BEGIN Given data
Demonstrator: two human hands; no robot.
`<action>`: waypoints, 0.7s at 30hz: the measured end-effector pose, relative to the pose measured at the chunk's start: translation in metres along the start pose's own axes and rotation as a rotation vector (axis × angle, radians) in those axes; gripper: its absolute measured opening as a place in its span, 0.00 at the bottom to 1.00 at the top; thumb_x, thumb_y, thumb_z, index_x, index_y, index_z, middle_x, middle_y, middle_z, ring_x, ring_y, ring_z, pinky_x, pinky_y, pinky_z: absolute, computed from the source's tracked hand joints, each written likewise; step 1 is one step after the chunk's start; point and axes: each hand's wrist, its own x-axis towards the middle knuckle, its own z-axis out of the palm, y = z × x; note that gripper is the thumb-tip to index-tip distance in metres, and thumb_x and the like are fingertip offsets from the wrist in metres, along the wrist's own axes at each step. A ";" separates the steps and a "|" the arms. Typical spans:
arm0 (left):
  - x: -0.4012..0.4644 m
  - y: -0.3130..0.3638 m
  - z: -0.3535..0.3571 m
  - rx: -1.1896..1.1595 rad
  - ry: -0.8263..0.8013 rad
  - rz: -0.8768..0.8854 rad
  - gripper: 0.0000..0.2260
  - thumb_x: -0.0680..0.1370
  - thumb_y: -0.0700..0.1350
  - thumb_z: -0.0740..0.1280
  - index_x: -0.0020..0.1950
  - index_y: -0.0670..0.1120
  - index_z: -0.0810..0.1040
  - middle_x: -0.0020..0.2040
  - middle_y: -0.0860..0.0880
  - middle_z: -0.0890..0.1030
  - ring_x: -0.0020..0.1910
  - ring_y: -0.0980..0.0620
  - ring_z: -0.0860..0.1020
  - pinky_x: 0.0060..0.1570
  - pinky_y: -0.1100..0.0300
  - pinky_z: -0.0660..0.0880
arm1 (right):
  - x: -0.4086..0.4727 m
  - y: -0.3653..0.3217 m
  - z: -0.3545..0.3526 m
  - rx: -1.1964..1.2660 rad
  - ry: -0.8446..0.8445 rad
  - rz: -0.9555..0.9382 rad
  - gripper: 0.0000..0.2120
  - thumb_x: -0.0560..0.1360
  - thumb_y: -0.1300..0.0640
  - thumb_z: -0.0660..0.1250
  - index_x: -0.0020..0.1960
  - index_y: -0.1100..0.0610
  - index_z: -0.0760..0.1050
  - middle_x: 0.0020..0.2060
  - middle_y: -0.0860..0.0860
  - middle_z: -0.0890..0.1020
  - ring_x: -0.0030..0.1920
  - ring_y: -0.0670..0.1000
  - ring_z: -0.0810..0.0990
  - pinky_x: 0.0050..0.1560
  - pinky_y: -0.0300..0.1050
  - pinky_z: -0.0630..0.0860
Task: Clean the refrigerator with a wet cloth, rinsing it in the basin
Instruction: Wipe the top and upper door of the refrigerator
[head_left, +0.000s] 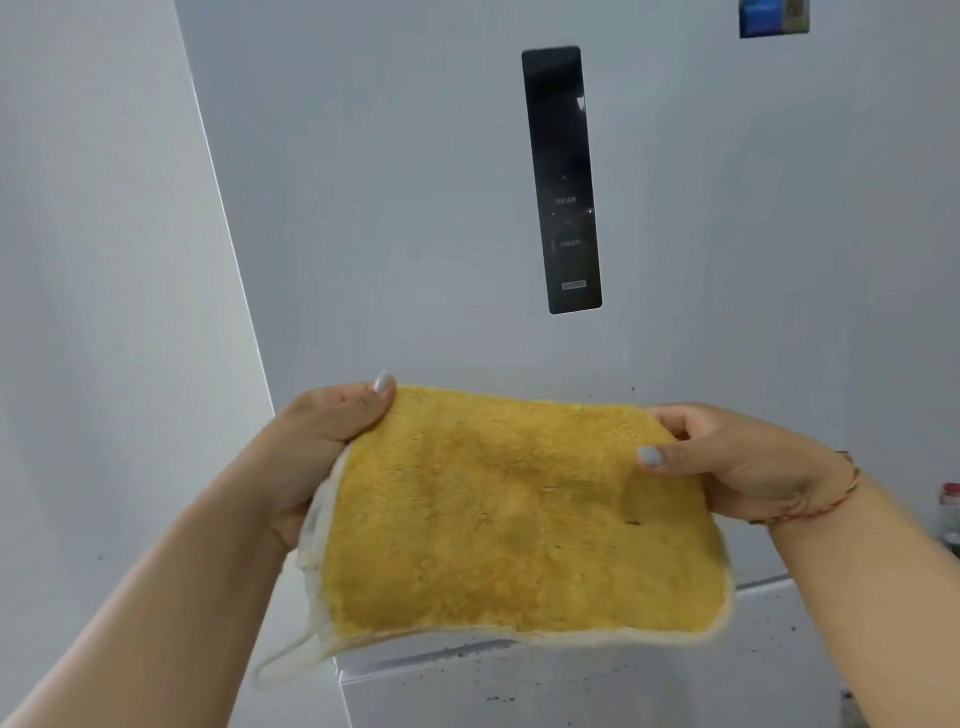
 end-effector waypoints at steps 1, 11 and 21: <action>-0.001 0.001 -0.004 0.013 0.018 -0.015 0.21 0.72 0.52 0.67 0.49 0.33 0.79 0.38 0.39 0.79 0.34 0.44 0.79 0.33 0.54 0.79 | -0.002 -0.001 -0.005 -0.023 0.040 0.020 0.33 0.49 0.48 0.85 0.49 0.64 0.81 0.46 0.59 0.84 0.46 0.57 0.84 0.43 0.47 0.81; 0.004 -0.009 0.019 0.208 0.037 0.026 0.17 0.74 0.52 0.67 0.33 0.39 0.76 0.31 0.43 0.73 0.31 0.48 0.72 0.32 0.60 0.72 | 0.011 -0.017 0.031 0.206 0.332 0.072 0.16 0.64 0.58 0.71 0.46 0.67 0.77 0.34 0.60 0.80 0.30 0.53 0.81 0.32 0.44 0.80; 0.003 -0.025 0.060 0.210 -0.019 0.088 0.10 0.73 0.49 0.73 0.44 0.42 0.84 0.41 0.40 0.84 0.40 0.42 0.82 0.45 0.50 0.79 | 0.029 0.008 0.086 0.131 0.478 -0.036 0.24 0.80 0.47 0.54 0.41 0.54 0.85 0.36 0.52 0.70 0.34 0.48 0.69 0.30 0.42 0.67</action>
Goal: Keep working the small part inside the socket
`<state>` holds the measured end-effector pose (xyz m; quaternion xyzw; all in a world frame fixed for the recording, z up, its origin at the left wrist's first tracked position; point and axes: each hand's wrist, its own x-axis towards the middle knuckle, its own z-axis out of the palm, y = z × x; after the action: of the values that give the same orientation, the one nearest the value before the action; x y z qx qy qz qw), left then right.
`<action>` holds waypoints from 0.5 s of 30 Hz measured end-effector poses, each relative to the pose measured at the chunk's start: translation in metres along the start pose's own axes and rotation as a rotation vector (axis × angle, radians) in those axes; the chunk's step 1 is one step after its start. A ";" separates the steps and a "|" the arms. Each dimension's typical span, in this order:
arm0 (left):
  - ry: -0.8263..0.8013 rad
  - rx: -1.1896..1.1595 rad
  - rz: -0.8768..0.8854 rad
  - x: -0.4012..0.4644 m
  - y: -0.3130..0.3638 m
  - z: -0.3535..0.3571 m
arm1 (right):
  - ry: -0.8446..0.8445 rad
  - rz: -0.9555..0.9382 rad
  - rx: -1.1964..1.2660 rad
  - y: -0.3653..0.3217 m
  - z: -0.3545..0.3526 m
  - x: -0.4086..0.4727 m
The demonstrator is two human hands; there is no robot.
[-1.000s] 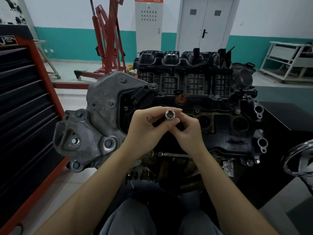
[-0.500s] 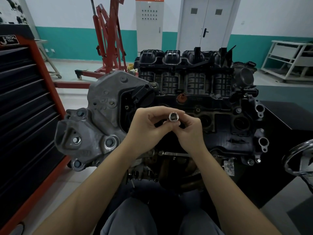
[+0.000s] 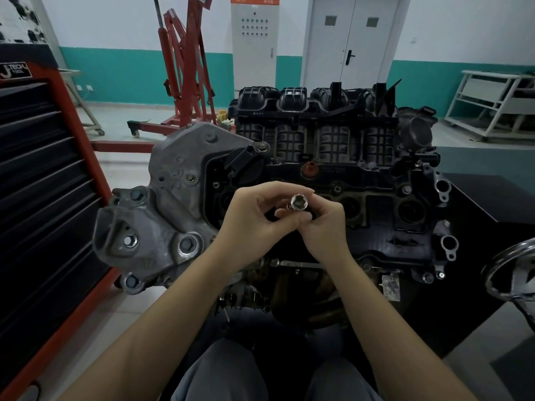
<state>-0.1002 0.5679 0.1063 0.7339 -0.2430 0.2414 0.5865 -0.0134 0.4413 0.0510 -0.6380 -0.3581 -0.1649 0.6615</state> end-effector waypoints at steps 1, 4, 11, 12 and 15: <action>0.033 0.028 0.005 0.000 -0.001 0.001 | 0.004 0.011 0.008 0.000 0.000 0.000; 0.068 0.043 0.012 -0.001 -0.003 0.001 | -0.014 -0.025 -0.010 -0.001 0.000 0.001; -0.023 -0.010 0.008 -0.001 -0.001 0.000 | -0.034 -0.016 0.008 -0.002 -0.001 0.000; 0.000 0.028 0.022 -0.001 -0.001 0.001 | -0.025 0.003 0.024 -0.002 0.000 0.000; 0.080 0.075 0.049 -0.002 0.000 0.002 | -0.017 0.002 0.021 0.000 0.001 0.001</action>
<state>-0.1011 0.5664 0.1046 0.7389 -0.2281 0.2940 0.5618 -0.0131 0.4422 0.0514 -0.6327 -0.3648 -0.1554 0.6652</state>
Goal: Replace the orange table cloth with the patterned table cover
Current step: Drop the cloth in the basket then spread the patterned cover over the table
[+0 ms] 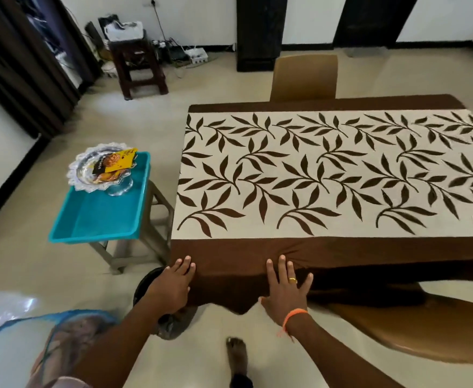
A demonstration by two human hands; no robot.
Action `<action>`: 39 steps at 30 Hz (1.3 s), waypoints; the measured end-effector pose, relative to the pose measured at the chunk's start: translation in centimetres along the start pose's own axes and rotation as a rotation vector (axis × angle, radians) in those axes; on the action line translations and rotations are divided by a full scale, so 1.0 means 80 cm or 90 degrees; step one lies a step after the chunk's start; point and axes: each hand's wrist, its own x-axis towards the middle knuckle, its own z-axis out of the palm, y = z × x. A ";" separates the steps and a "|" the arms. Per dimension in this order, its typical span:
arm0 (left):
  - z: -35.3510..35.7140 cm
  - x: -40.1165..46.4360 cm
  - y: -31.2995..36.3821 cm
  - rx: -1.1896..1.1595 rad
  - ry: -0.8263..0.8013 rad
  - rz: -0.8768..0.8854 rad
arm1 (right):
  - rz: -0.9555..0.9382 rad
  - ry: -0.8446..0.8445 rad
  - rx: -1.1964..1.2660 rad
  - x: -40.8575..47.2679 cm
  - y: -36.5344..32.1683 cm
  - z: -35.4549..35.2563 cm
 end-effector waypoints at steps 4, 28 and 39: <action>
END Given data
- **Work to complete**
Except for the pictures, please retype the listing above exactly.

- **Output for this task**
Demonstrator: two human hands; no robot.
`<action>`: waypoints, 0.7s at 30hz: the measured end-effector pose, relative to the pose measured at the chunk's start: translation in metres along the start pose's own axes and rotation as a rotation vector (axis × angle, radians) in those axes; gripper: its absolute measured opening as a place in its span, 0.00 at the bottom to 1.00 at the top; thumb_x, thumb_y, thumb_z, index_x, index_y, index_z, middle_x, middle_y, middle_z, ring_x, ring_y, ring_z, pinky_x, pinky_y, pinky_z: absolute, computed from the source's tracked hand joints, each written likewise; step 1 is one step after the chunk's start; point and axes: each hand's wrist, its own x-axis towards the middle knuckle, its own z-axis out of the palm, y = z × x; note that gripper is the thumb-tip to index-tip distance in metres, and thumb_x and the like are fingertip offsets from the wrist in metres, along the wrist's own axes at each step. A ";" separates the steps and a "|" the arms. Typical spans:
arm0 (left):
  - x: -0.4012..0.4644 m
  - y: -0.3130..0.3638 m
  - z: -0.3535..0.3571 m
  - rx: -1.1896..1.1595 rad
  - ry: -0.8263..0.8013 rad
  - rz: -0.8768..0.8854 rad
  - gripper: 0.0000..0.2260
  - thumb_x: -0.0680..0.1370
  - thumb_y: -0.0700..0.1350
  - thumb_z: -0.0740..0.1280
  - index_x: -0.0020..0.1950
  - index_y: -0.0670..0.1120
  - index_z: -0.0810..0.1040
  - middle_x: -0.0020..0.2040
  - middle_y: -0.0860..0.0880
  - middle_z: -0.0890..0.1030
  - ring_x: -0.0020..0.1910
  - ring_y: -0.0980..0.0620
  - ring_z: -0.0860..0.1020
  - pinky_x: 0.0060..0.1570
  - pinky_y: -0.1100..0.0300
  - pinky_z: -0.0660..0.0880
arm1 (right):
  - x: -0.4086..0.4727 m
  - y: -0.3653..0.3217 m
  - z: -0.3545..0.3526 m
  - rx: -1.1964..1.2660 rad
  - ry: -0.8446..0.8445 rad
  - rz: -0.9555..0.9382 rad
  - gripper: 0.0000..0.2120
  - thumb_x: -0.0560..0.1360
  - thumb_y: -0.1300..0.0640
  - thumb_z: -0.0660..0.1250
  - index_x: -0.0020..0.1960
  - index_y: -0.1100..0.0610
  - index_z: -0.0760..0.1050
  - middle_x: 0.0020..0.2060
  - middle_y: -0.0860..0.0860
  - middle_z: -0.0890..0.1020
  - ring_x: -0.0030..0.1920
  - ring_y: -0.0670..0.1000
  - ring_z: -0.0810..0.0990
  - pinky_x: 0.0050..0.1560
  - pinky_y: -0.0300..0.1050
  - pinky_z: -0.0630..0.0860
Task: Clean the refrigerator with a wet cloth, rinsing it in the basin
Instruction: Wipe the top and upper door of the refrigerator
[head_left, +0.000s] 
 end-effector waypoints at steps 1, 11 and 21: <action>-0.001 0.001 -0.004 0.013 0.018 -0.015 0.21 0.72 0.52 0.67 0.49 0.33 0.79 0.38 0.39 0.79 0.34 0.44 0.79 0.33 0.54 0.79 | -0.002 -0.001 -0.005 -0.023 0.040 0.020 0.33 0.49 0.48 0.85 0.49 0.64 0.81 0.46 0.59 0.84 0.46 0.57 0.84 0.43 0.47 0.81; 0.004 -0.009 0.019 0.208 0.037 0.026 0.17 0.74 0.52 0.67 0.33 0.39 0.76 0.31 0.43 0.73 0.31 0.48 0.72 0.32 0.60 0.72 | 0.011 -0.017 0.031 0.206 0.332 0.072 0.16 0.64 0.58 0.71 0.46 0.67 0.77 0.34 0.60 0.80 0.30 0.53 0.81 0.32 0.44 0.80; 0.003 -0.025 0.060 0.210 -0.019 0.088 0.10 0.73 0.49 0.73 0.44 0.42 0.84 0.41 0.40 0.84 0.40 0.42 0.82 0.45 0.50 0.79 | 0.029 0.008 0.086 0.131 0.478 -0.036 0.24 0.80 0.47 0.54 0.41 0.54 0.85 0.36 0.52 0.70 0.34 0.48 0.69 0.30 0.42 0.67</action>
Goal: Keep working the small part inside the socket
`<state>` holds the measured end-effector pose (xyz m; quaternion xyzw; all in a world frame fixed for the recording, z up, its origin at the left wrist's first tracked position; point and axes: each hand's wrist, its own x-axis towards the middle knuckle, its own z-axis out of the palm, y = z × x; after the action: of the values that give the same orientation, the one nearest the value before the action; x y z qx qy qz qw), left then right.
`<action>` holds waypoints from 0.5 s of 30 Hz measured end-effector poses, each relative to the pose measured at the chunk's start: translation in metres along the start pose's own axes and rotation as a rotation vector (axis × angle, radians) in those axes; the chunk's step 1 is one step after its start. A ";" separates the steps and a "|" the arms. Each dimension's typical span, in this order:
arm0 (left):
  - ry: -0.8263..0.8013 rad
  - rx: -1.1896..1.1595 rad
  - rz: -0.8768..0.8854 rad
  - x: -0.4012..0.4644 m
  - y: -0.3130..0.3638 m
  - z: -0.3535..0.3571 m
arm1 (right):
  - ry: -0.8446..0.8445 rad
  - rz: -0.9555..0.9382 rad
  - rx: -1.1964..1.2660 rad
  - y: -0.3653..0.3217 m
  - z: -0.3545..0.3526 m
  - x: -0.4086..0.4727 m
The demonstrator is two human hands; there is no robot.
[-1.000s] 
[-0.500s] 
[+0.000s] 
<state>-0.1002 0.5679 0.1063 0.7339 -0.2430 0.2414 0.5865 -0.0134 0.4413 0.0510 -0.6380 -0.3581 -0.1649 0.6615</state> end-effector waypoints at steps 1, 4, 11, 12 and 15: <action>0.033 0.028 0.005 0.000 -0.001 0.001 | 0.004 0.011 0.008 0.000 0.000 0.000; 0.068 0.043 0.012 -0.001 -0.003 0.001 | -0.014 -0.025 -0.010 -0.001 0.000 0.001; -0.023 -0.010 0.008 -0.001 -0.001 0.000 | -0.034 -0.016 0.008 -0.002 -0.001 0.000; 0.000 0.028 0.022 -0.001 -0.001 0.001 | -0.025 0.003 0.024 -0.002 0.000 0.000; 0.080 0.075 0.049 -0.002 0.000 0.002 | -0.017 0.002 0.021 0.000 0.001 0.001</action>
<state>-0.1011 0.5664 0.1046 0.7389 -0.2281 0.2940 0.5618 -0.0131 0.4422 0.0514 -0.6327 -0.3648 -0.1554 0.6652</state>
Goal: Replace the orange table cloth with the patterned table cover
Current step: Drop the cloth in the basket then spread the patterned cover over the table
[+0 ms] 
A demonstration by two human hands; no robot.
Action `<action>`: 39 steps at 30 Hz (1.3 s), waypoints; the measured end-effector pose, relative to the pose measured at the chunk's start: translation in centimetres along the start pose's own axes and rotation as a rotation vector (axis × angle, radians) in those axes; on the action line translations and rotations are divided by a full scale, so 1.0 means 80 cm or 90 degrees; step one lies a step after the chunk's start; point and axes: each hand's wrist, its own x-axis towards the middle knuckle, its own z-axis out of the palm, y = z × x. A ";" separates the steps and a "|" the arms. Per dimension in this order, its typical span:
arm0 (left):
  - z: -35.3510..35.7140 cm
  - x: -40.1165..46.4360 cm
  - y: -31.2995..36.3821 cm
  - rx: -1.1896..1.1595 rad
  - ry: -0.8263..0.8013 rad
  - rz: -0.8768..0.8854 rad
arm1 (right):
  - rz: -0.9555..0.9382 rad
  - ry: -0.8446..0.8445 rad
  - rx: -1.1964..1.2660 rad
  - x: -40.8575..47.2679 cm
  - y: -36.5344..32.1683 cm
  - z: -35.4549..35.2563 cm
 end-effector waypoints at steps 4, 28 and 39: <action>

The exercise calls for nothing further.